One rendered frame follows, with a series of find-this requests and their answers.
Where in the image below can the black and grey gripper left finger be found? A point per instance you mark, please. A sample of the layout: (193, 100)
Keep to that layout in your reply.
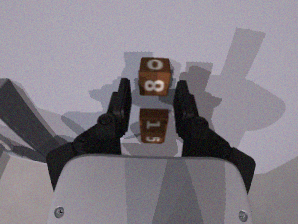
(102, 138)

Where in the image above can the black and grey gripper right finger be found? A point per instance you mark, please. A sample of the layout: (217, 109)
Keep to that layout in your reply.
(204, 142)

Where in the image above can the brown shallow tray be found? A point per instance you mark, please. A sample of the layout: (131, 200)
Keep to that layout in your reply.
(154, 114)

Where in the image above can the brown calendar cube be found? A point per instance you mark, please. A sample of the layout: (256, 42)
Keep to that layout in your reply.
(153, 131)
(154, 76)

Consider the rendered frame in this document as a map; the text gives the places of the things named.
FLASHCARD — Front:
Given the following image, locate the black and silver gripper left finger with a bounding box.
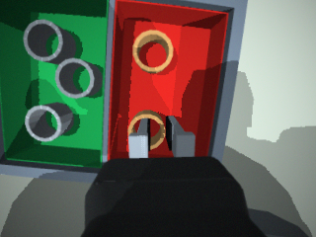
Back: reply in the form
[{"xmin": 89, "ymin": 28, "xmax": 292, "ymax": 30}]
[{"xmin": 128, "ymin": 118, "xmax": 150, "ymax": 158}]

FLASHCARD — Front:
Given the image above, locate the grey round turntable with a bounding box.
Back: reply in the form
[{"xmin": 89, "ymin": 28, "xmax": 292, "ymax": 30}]
[{"xmin": 248, "ymin": 208, "xmax": 309, "ymax": 237}]

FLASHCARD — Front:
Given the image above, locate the red and green divided bin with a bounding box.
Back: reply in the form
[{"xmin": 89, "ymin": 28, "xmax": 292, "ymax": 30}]
[{"xmin": 0, "ymin": 0, "xmax": 248, "ymax": 183}]

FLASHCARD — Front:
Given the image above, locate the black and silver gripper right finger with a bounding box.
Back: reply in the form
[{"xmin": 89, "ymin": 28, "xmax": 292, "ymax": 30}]
[{"xmin": 166, "ymin": 116, "xmax": 196, "ymax": 157}]

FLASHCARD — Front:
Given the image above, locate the dark grey metal sleeve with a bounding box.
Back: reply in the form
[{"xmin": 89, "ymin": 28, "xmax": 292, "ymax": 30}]
[
  {"xmin": 25, "ymin": 102, "xmax": 74, "ymax": 142},
  {"xmin": 24, "ymin": 19, "xmax": 76, "ymax": 65},
  {"xmin": 55, "ymin": 58, "xmax": 103, "ymax": 99}
]

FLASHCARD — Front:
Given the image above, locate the bronze bushing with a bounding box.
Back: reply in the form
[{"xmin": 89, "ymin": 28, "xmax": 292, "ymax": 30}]
[
  {"xmin": 128, "ymin": 110, "xmax": 165, "ymax": 150},
  {"xmin": 133, "ymin": 30, "xmax": 173, "ymax": 74}
]

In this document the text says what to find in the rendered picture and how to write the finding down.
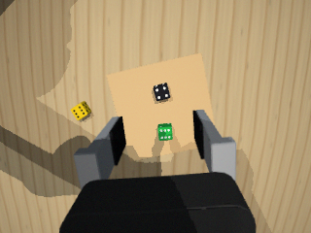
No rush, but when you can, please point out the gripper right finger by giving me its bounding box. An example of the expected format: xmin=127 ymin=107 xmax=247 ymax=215
xmin=192 ymin=110 xmax=236 ymax=182

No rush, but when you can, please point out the yellow die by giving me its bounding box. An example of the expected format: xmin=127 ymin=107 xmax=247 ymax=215
xmin=71 ymin=101 xmax=91 ymax=120

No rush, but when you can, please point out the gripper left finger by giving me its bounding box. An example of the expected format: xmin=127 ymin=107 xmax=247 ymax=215
xmin=74 ymin=116 xmax=126 ymax=190

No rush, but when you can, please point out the black die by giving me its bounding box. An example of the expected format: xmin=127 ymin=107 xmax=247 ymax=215
xmin=154 ymin=83 xmax=170 ymax=101

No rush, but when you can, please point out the green die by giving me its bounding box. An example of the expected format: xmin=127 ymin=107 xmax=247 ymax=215
xmin=157 ymin=123 xmax=173 ymax=141

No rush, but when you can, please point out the tan square mat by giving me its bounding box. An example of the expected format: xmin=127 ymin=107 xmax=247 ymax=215
xmin=106 ymin=53 xmax=215 ymax=161

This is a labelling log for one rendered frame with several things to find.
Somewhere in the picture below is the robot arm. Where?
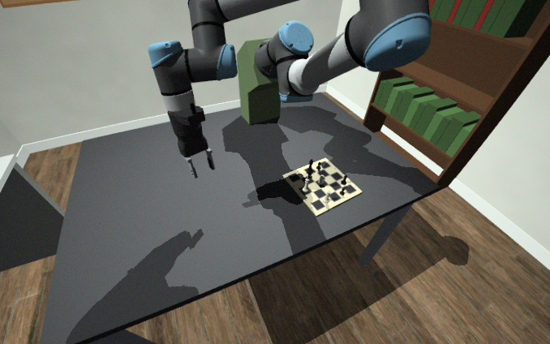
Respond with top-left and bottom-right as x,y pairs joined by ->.
148,0 -> 432,102

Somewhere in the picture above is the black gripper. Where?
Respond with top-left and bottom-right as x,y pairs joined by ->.
162,90 -> 215,178

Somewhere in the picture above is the cream and black chessboard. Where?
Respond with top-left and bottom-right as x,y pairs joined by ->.
282,158 -> 362,217

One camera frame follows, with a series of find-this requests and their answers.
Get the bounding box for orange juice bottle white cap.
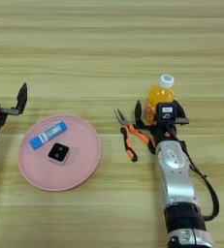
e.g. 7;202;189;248
144;74;176;127

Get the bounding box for pink round plate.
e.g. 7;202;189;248
17;113;103;193

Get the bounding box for small black square white-based block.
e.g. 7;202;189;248
48;142;71;166

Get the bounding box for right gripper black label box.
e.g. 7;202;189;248
155;102;179;126

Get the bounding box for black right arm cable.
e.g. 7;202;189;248
170;123;221;223

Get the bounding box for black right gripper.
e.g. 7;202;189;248
134;99;191;147

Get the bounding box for orange black needle-nose pliers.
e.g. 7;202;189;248
113;108;157;164

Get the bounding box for blue white glue stick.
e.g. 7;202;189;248
28;120;69;151

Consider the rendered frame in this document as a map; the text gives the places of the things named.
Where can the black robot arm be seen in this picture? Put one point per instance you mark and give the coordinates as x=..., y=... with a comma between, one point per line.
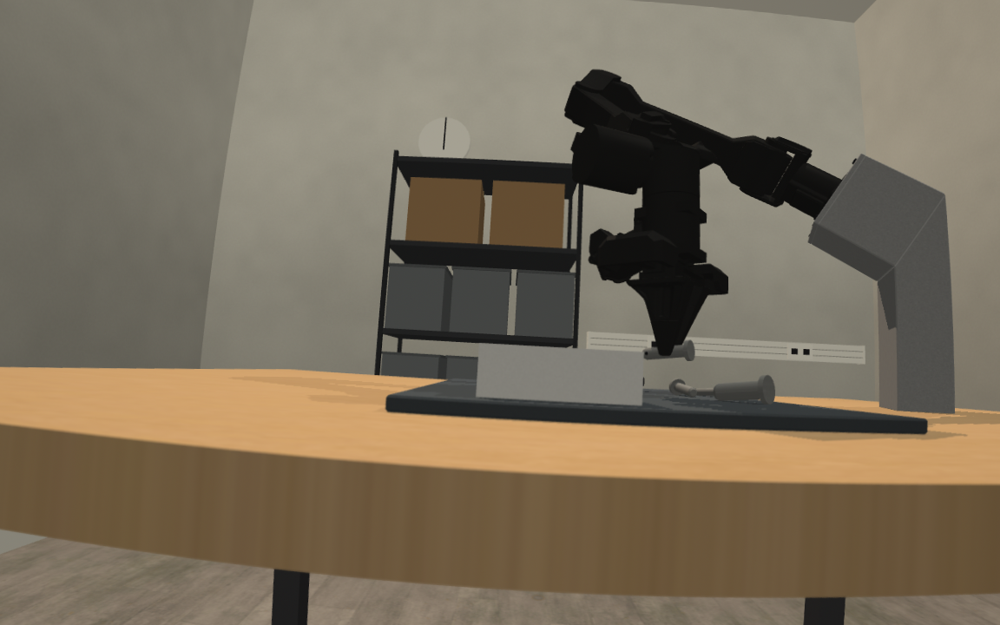
x=605, y=156

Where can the cream headed pin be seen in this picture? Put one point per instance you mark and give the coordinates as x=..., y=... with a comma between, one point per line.
x=680, y=351
x=678, y=387

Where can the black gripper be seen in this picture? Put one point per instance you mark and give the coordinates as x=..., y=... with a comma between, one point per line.
x=672, y=292

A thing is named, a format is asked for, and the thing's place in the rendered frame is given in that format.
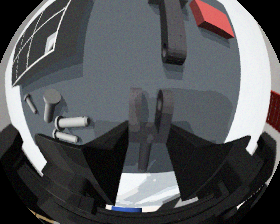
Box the red square block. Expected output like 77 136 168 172
189 0 235 39

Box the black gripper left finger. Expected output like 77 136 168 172
34 120 129 206

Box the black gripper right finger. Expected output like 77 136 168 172
166 123 251 202

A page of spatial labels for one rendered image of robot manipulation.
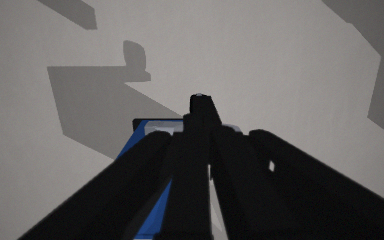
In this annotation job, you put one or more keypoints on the blue pencil sharpener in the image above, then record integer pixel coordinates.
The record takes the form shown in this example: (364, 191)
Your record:
(142, 127)

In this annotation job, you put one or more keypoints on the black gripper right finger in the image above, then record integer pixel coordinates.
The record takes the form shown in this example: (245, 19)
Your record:
(321, 203)

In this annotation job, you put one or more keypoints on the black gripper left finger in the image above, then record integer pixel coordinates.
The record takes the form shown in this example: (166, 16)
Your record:
(115, 203)

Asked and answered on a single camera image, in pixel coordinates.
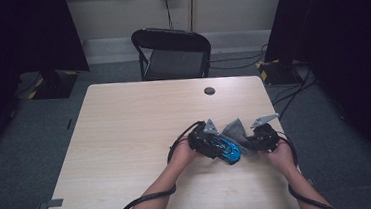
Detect person's left hand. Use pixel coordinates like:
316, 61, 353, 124
165, 135, 200, 169

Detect black folding chair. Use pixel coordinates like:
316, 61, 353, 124
129, 22, 214, 84

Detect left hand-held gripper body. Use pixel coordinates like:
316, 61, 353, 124
186, 117, 226, 162

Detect left hand-held gripper cable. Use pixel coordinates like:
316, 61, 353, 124
102, 120, 214, 209

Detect right hand-held gripper cable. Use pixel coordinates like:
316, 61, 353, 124
275, 126, 340, 209

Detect gray cloth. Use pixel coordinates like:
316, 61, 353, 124
220, 116, 258, 159

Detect hand-held gripper cable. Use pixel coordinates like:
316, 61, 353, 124
275, 126, 340, 209
102, 120, 214, 209

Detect black stand base yellow tape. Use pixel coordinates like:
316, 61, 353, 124
25, 68, 82, 102
255, 56, 304, 89

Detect person's right hand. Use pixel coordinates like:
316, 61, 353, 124
264, 138, 299, 173

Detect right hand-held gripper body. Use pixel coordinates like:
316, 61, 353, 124
244, 112, 283, 155

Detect black floor cables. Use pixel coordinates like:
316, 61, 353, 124
208, 39, 321, 127

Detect blue toy car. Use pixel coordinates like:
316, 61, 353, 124
209, 133, 243, 168

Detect black curtain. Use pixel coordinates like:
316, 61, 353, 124
0, 0, 97, 167
260, 0, 371, 192

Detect black power cable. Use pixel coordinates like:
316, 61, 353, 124
163, 0, 176, 31

===============

■ Exercise aim:
Write the material above out again exactly. Omit every image.

■ Task output:
One rendered frame follows, with a series of find-this requests and their answers.
Where in the image below can the black and grey gripper left finger be found? A point per instance you mark, please. A sample of the layout: (193, 100)
Keep to that layout in your reply.
(102, 138)

Where in the image above can the black and grey gripper right finger be found? A point per instance you mark, please. A sample of the layout: (217, 109)
Keep to that layout in your reply.
(204, 142)

Where in the image above can the brown shallow tray be found? A point per instance you mark, please. A sample of the layout: (131, 200)
Keep to that layout in your reply.
(154, 114)

Where in the image above can the brown calendar cube be found? A point per instance you mark, please. A sample of the layout: (256, 42)
Keep to that layout in your reply.
(153, 131)
(154, 76)

Consider the rendered frame in this document as a map; the text gives the places of the things named.
FLASHCARD — Front:
Given the following image, locate the black and silver gripper left finger with a bounding box.
Back: reply in the form
[{"xmin": 89, "ymin": 28, "xmax": 292, "ymax": 30}]
[{"xmin": 128, "ymin": 118, "xmax": 150, "ymax": 158}]

FLASHCARD — Front:
Given the image above, locate the grey round turntable with a bounding box.
Back: reply in the form
[{"xmin": 89, "ymin": 28, "xmax": 292, "ymax": 30}]
[{"xmin": 248, "ymin": 208, "xmax": 309, "ymax": 237}]

FLASHCARD — Front:
Given the image above, locate the red and green divided bin with a bounding box.
Back: reply in the form
[{"xmin": 89, "ymin": 28, "xmax": 292, "ymax": 30}]
[{"xmin": 0, "ymin": 0, "xmax": 248, "ymax": 183}]

FLASHCARD — Front:
Given the image above, locate the black and silver gripper right finger with a bounding box.
Back: reply in the form
[{"xmin": 89, "ymin": 28, "xmax": 292, "ymax": 30}]
[{"xmin": 166, "ymin": 116, "xmax": 196, "ymax": 157}]

FLASHCARD — Front:
Given the image above, locate the dark grey metal sleeve with a bounding box.
Back: reply in the form
[{"xmin": 89, "ymin": 28, "xmax": 292, "ymax": 30}]
[
  {"xmin": 25, "ymin": 102, "xmax": 74, "ymax": 142},
  {"xmin": 24, "ymin": 19, "xmax": 76, "ymax": 65},
  {"xmin": 55, "ymin": 58, "xmax": 103, "ymax": 99}
]

FLASHCARD — Front:
Given the image above, locate the bronze bushing with a bounding box.
Back: reply in the form
[{"xmin": 89, "ymin": 28, "xmax": 292, "ymax": 30}]
[
  {"xmin": 128, "ymin": 110, "xmax": 165, "ymax": 150},
  {"xmin": 133, "ymin": 30, "xmax": 173, "ymax": 74}
]

In this document the text says what to find in the rendered picture and how to write the finding down.
No rush, but when you can, please point out the gripper right finger by giving me its bounding box. An example of the expected format: xmin=127 ymin=107 xmax=247 ymax=215
xmin=192 ymin=110 xmax=236 ymax=182

No rush, but when you can, please point out the yellow die by giving me its bounding box. An example of the expected format: xmin=127 ymin=107 xmax=247 ymax=215
xmin=71 ymin=101 xmax=91 ymax=120

No rush, but when you can, please point out the gripper left finger by giving me its bounding box. An example of the expected format: xmin=127 ymin=107 xmax=247 ymax=215
xmin=74 ymin=116 xmax=126 ymax=190

No rush, but when you can, please point out the black die by giving me its bounding box. An example of the expected format: xmin=127 ymin=107 xmax=247 ymax=215
xmin=154 ymin=83 xmax=170 ymax=101

No rush, but when you can, please point out the green die by giving me its bounding box. An example of the expected format: xmin=127 ymin=107 xmax=247 ymax=215
xmin=157 ymin=123 xmax=173 ymax=141

No rush, but when you can, please point out the tan square mat by giving me its bounding box. An example of the expected format: xmin=127 ymin=107 xmax=247 ymax=215
xmin=106 ymin=53 xmax=215 ymax=161

This is a labelling log for one rendered frame with several things to find.
Somewhere in the picture below is the robot arm. Where?
Respond with top-left and bottom-right as x,y pairs joined by ->.
148,0 -> 432,102

Somewhere in the picture above is the black gripper. Where?
Respond with top-left and bottom-right as x,y pairs joined by ->.
162,90 -> 215,178

Somewhere in the picture above is the cream and black chessboard. Where?
Respond with top-left and bottom-right as x,y pairs joined by ->.
282,158 -> 362,217

One camera frame follows, with a series of find-this requests and their answers.
Get the bounding box for orange juice bottle white cap.
e.g. 7;202;189;248
144;74;176;127

Get the bounding box for pink round plate.
e.g. 7;202;189;248
17;113;103;193

Get the bounding box for small black square white-based block.
e.g. 7;202;189;248
48;142;71;166

Get the bounding box for right gripper black label box.
e.g. 7;202;189;248
155;102;179;126

Get the bounding box for black right arm cable.
e.g. 7;202;189;248
170;123;221;223

Get the bounding box for black right gripper.
e.g. 7;202;189;248
134;99;191;147

Get the bounding box for orange black needle-nose pliers.
e.g. 7;202;189;248
113;108;157;164

Get the bounding box for blue white glue stick.
e.g. 7;202;189;248
28;120;69;151

Consider the rendered frame in this document as a map; the text gives the places of the things named.
Where can the black robot arm be seen in this picture? Put one point per instance you mark and give the coordinates as x=..., y=... with a comma between, one point per line.
x=605, y=156

Where can the cream headed pin be seen in this picture? Put one point per instance you mark and give the coordinates as x=..., y=... with a comma between, one point per line.
x=680, y=351
x=678, y=387

Where can the black gripper be seen in this picture? Put one point per instance you mark and give the coordinates as x=..., y=... with a comma between, one point per line.
x=672, y=292

A thing is named, a format is asked for, and the thing's place in the rendered frame is given in that format.
Box the red square block. Expected output like 77 136 168 172
189 0 235 39

Box the black gripper left finger. Expected output like 77 136 168 172
34 120 129 206

Box the black gripper right finger. Expected output like 77 136 168 172
166 123 251 202

A page of spatial labels for one rendered image of robot manipulation.
In this annotation job, you put one or more keypoints on the blue pencil sharpener in the image above, then record integer pixel coordinates.
The record takes the form shown in this example: (364, 191)
Your record:
(142, 127)

In this annotation job, you put one or more keypoints on the black gripper right finger in the image above, then record integer pixel coordinates.
The record takes the form shown in this example: (245, 19)
Your record:
(321, 203)

In this annotation job, you put one or more keypoints on the black gripper left finger in the image above, then record integer pixel coordinates.
The record takes the form shown in this example: (166, 16)
Your record:
(115, 203)

Asked and answered on a single camera image, in pixel coordinates.
Detect person's left hand. Use pixel coordinates like:
316, 61, 353, 124
165, 135, 200, 169

Detect black folding chair. Use pixel coordinates like:
316, 61, 353, 124
129, 22, 214, 84

Detect left hand-held gripper body. Use pixel coordinates like:
316, 61, 353, 124
186, 117, 226, 162

Detect left hand-held gripper cable. Use pixel coordinates like:
316, 61, 353, 124
102, 120, 214, 209

Detect right hand-held gripper cable. Use pixel coordinates like:
316, 61, 353, 124
275, 126, 340, 209

Detect gray cloth. Use pixel coordinates like:
316, 61, 353, 124
220, 116, 258, 159

Detect hand-held gripper cable. Use pixel coordinates like:
316, 61, 353, 124
275, 126, 340, 209
102, 120, 214, 209

Detect black stand base yellow tape. Use pixel coordinates like:
316, 61, 353, 124
25, 68, 82, 102
255, 56, 304, 89

Detect person's right hand. Use pixel coordinates like:
316, 61, 353, 124
264, 138, 299, 173

Detect right hand-held gripper body. Use pixel coordinates like:
316, 61, 353, 124
244, 112, 283, 155

Detect black floor cables. Use pixel coordinates like:
316, 61, 353, 124
208, 39, 321, 127

Detect blue toy car. Use pixel coordinates like:
316, 61, 353, 124
209, 133, 243, 168

Detect black curtain. Use pixel coordinates like:
316, 61, 353, 124
0, 0, 97, 167
260, 0, 371, 192

Detect black power cable. Use pixel coordinates like:
316, 61, 353, 124
163, 0, 176, 31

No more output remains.